__Problem to work on__
In your copy, leave out the pictures and reproduce the listing below exactly.

__Dataset content__
<<<<
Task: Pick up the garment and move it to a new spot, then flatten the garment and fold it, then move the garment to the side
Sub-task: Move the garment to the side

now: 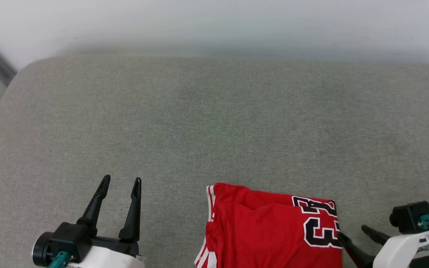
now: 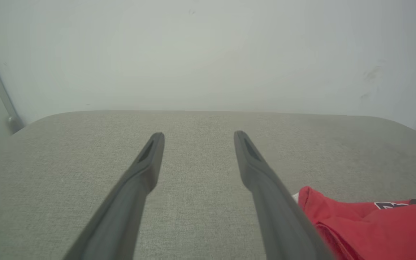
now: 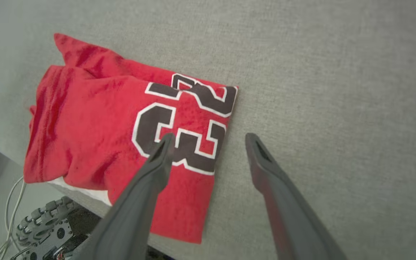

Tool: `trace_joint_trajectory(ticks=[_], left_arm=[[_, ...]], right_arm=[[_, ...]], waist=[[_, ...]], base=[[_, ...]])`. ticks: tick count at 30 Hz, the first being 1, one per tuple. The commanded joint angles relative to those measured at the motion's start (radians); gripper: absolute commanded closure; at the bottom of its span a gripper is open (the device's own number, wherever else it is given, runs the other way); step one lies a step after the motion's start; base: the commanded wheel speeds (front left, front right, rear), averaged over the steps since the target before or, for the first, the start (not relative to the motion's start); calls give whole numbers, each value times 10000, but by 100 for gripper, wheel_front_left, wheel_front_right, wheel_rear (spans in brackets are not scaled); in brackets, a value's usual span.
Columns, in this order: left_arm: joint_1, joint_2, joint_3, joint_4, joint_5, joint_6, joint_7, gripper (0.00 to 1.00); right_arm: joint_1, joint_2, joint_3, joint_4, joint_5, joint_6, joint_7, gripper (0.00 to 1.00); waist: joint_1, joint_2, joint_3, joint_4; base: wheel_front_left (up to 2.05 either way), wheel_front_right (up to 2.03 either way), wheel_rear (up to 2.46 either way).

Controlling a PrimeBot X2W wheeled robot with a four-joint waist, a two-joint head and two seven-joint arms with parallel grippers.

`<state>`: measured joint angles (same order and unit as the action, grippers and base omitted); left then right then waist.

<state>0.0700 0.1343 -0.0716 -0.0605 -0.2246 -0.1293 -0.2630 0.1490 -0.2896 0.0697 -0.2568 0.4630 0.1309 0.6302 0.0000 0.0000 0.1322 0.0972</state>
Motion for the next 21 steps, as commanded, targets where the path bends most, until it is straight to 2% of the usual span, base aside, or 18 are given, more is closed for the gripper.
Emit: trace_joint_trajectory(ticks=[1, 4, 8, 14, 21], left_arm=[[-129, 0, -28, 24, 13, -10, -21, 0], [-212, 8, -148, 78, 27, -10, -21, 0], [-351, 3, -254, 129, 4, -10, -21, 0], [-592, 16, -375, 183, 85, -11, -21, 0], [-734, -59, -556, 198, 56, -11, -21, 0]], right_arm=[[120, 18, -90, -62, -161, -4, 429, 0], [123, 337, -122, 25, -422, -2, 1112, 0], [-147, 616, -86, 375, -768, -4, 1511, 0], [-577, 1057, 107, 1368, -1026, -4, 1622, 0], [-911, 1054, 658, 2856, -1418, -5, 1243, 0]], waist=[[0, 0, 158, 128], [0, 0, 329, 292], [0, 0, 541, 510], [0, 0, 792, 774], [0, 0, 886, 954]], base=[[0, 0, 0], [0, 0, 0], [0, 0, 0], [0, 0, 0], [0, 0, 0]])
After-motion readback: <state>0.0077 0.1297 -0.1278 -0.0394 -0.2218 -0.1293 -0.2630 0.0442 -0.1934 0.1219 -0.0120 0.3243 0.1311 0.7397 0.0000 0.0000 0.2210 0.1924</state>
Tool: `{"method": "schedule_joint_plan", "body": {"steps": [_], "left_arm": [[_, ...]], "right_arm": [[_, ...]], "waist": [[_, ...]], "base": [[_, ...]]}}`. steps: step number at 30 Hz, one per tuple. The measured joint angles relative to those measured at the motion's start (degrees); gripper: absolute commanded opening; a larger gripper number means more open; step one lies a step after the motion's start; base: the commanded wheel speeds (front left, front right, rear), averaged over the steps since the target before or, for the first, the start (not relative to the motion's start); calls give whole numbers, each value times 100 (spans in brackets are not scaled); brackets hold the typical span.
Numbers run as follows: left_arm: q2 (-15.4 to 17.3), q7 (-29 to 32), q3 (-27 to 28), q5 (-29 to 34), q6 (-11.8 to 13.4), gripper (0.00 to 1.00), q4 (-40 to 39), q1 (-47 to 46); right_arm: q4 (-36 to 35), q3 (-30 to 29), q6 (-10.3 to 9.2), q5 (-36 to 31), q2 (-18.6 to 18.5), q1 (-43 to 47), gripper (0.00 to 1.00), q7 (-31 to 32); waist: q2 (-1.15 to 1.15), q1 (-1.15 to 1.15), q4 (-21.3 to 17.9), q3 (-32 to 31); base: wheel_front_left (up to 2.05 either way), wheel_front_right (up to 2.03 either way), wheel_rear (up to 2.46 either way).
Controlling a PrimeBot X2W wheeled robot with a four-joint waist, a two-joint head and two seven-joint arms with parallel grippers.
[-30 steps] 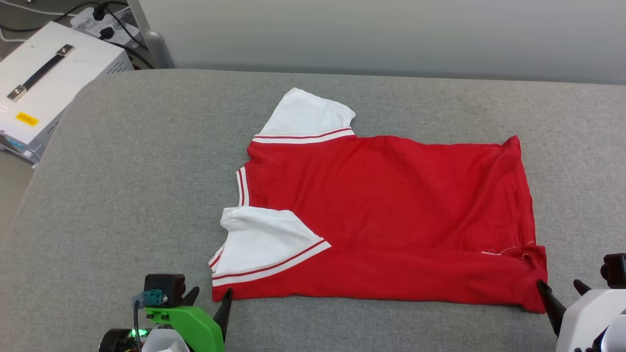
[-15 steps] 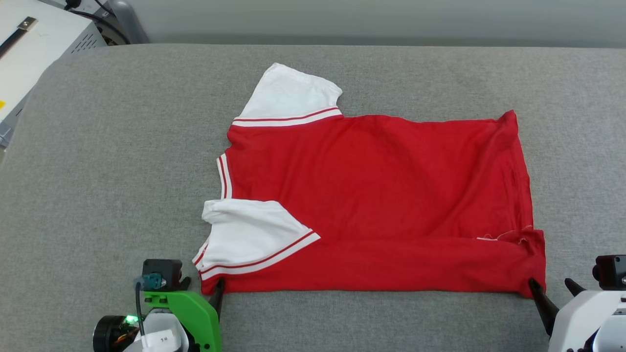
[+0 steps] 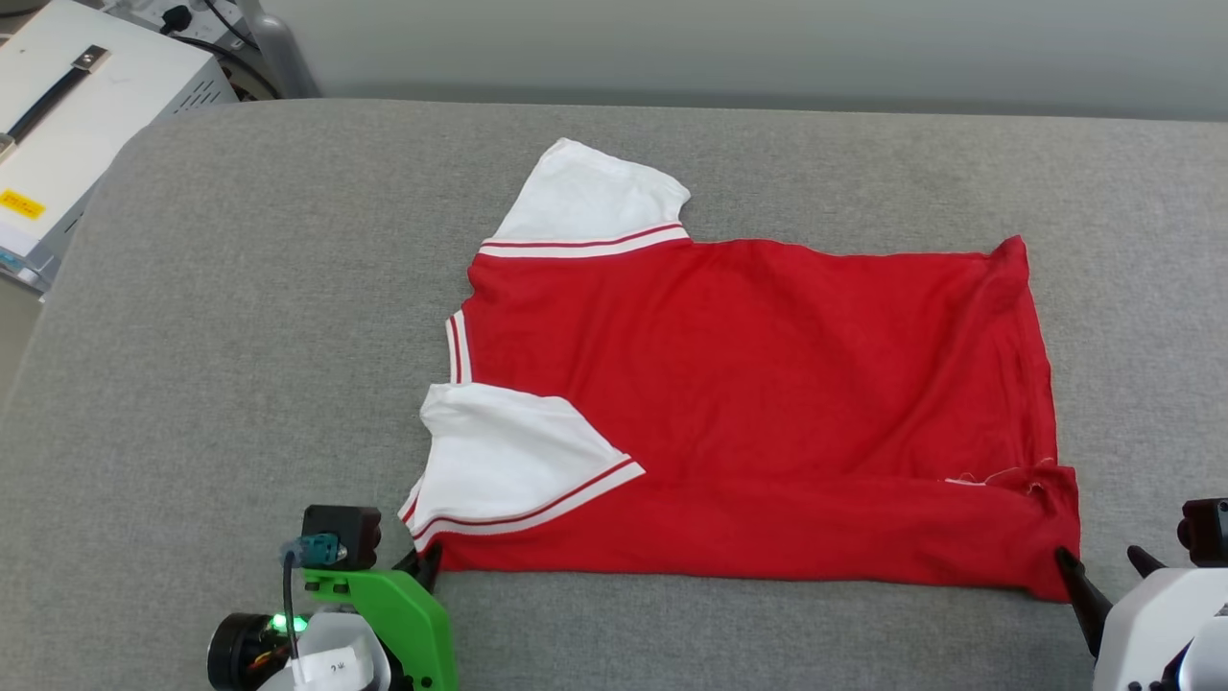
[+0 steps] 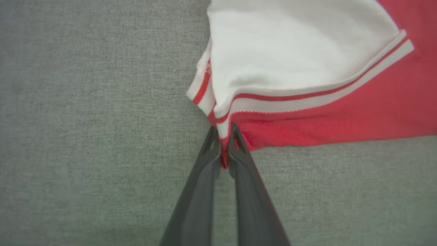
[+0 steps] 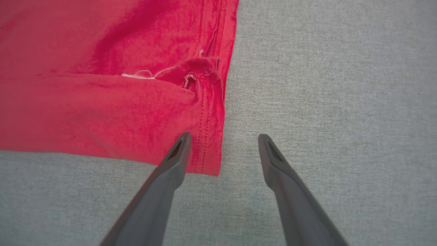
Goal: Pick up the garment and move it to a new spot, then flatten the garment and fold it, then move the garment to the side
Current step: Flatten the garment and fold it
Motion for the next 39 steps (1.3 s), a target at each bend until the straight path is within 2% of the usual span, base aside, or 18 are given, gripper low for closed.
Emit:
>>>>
__Output of the task__
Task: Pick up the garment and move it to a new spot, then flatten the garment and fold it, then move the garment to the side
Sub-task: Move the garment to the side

now: 
now: 
now: 

Tool: `trace_joint_trajectory(ticks=[_], left_arm=[[_, ...]], right_arm=[[_, ...]], waist=[[_, ...]], base=[[_, ...]])`. ticks: tick count at 30 Hz, the first being 1, one per tuple. The commanded joint angles relative to those measured at the motion's start (radians); gripper: absolute commanded closure; at the bottom of its span a gripper is open (the device's own number, wherever else it is given, runs the other way); step one lies a step after the motion's start; base: the commanded wheel speeds (front left, front right, rear), averaged over the steps since the target before or, for the first, the start (not relative to the motion's start); calls give whole numbers, each value times 10000, but by 100 for gripper, wheel_front_left, wheel_front_right, wheel_rear (spans in brackets are not scaled); in brackets, a value's usual span.
Columns, in this order: left_arm: joint_1, joint_2, joint_3, joint_4, joint_5, joint_6, joint_7, gripper (0.00 to 1.00); right_arm: joint_1, joint_2, joint_3, joint_4, joint_5, joint_6, joint_7, gripper (0.00 to 1.00); waist: joint_1, joint_2, joint_3, joint_4; base: wheel_front_left (up to 2.05 either way), wheel_front_right (up to 2.03 either way), wheel_rear (up to 2.46 either way).

Controlling a PrimeBot X2W wheeled robot with a four-joint waist, a two-joint head and two seven-joint arms with parallel grippers.

`<state>`: measured joint angles (same order and unit as the action, grippers and base omitted); left then right then waist.

<state>0.0700 0.1343 -0.0716 -0.0605 -0.2246 -0.1293 -0.2630 0.1490 -0.2896 0.0697 -0.2568 0.4630 0.1309 0.6302 0.0000 0.0000 0.1322 0.0972</state>
Motion for the next 21 steps, as commanded, targets where the path bends most, until it is straight to 2% of the usual span, base aside, or 18 are given, more is closed for the gripper.
Emit: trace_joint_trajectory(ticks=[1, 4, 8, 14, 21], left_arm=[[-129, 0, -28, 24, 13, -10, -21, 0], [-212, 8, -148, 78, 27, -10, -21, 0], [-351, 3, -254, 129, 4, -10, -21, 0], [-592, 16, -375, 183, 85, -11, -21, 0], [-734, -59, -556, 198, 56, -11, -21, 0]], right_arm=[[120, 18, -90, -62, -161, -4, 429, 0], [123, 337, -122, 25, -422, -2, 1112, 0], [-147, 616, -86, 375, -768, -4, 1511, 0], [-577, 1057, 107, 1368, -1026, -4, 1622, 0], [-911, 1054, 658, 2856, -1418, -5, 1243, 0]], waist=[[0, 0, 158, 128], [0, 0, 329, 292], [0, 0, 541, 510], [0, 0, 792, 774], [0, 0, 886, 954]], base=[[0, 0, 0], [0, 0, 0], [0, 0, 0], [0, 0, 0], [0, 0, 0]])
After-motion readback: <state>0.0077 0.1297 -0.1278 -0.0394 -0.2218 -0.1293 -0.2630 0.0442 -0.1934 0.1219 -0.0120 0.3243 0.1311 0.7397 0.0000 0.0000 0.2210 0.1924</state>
Tool: `{"method": "schedule_joint_plan", "body": {"steps": [_], "left_arm": [[_, ...]], "right_arm": [[_, ...]], "waist": [[_, ...]], "base": [[_, ...]]}}`. steps: step number at 30 Hz, one per tuple. The measured joint angles relative to those measured at the motion's start (degrees); gripper: absolute commanded opening; a larger gripper number means more open; step one lies a step after the motion's start; base: the commanded wheel speeds (front left, front right, rear), averaged over the steps since the target before or, for the first, the start (not relative to the motion's start); calls give whole numbers, each value times 100 (spans in brackets are not scaled); brackets hold the typical span.
Numbers run as follows: left_arm: q2 (-15.4 to 17.3), q7 (-29 to 32), q3 (-27 to 28), q5 (-29 to 34), q6 (-11.8 to 13.4), gripper (0.00 to 1.00), q4 (-40 to 39), q1 (-47 to 46); right_arm: q4 (-36 to 35), q3 (-30 to 29), q6 (-10.3 to 9.2), q5 (-36 to 31), q2 (-18.6 to 18.5), q1 (-43 to 47), gripper (0.00 to 1.00), q7 (-31 to 32); waist: q2 (-1.15 to 1.15), q1 (-1.15 to 1.15), q4 (-21.3 to 17.9), q3 (-32 to 31); base: wheel_front_left (up to 2.05 either way), wheel_front_right (up to 2.03 either way), wheel_rear (up to 2.46 either way).
Controlling a PrimeBot X2W wheeled robot with a four-joint waist, a two-joint head and two seven-joint arms with parallel grippers.
[-30 steps] 
[-15 steps] 
[+0 steps] 
[+0 steps] 
[+0 steps] 
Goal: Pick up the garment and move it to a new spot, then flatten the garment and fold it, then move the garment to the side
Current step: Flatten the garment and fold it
Motion for the next 39 steps (1.3 s), a target at each bend until the straight path is within 2% of the usual span, base aside, or 18 are given, gripper low for closed.
Emit:

Now the output is complete.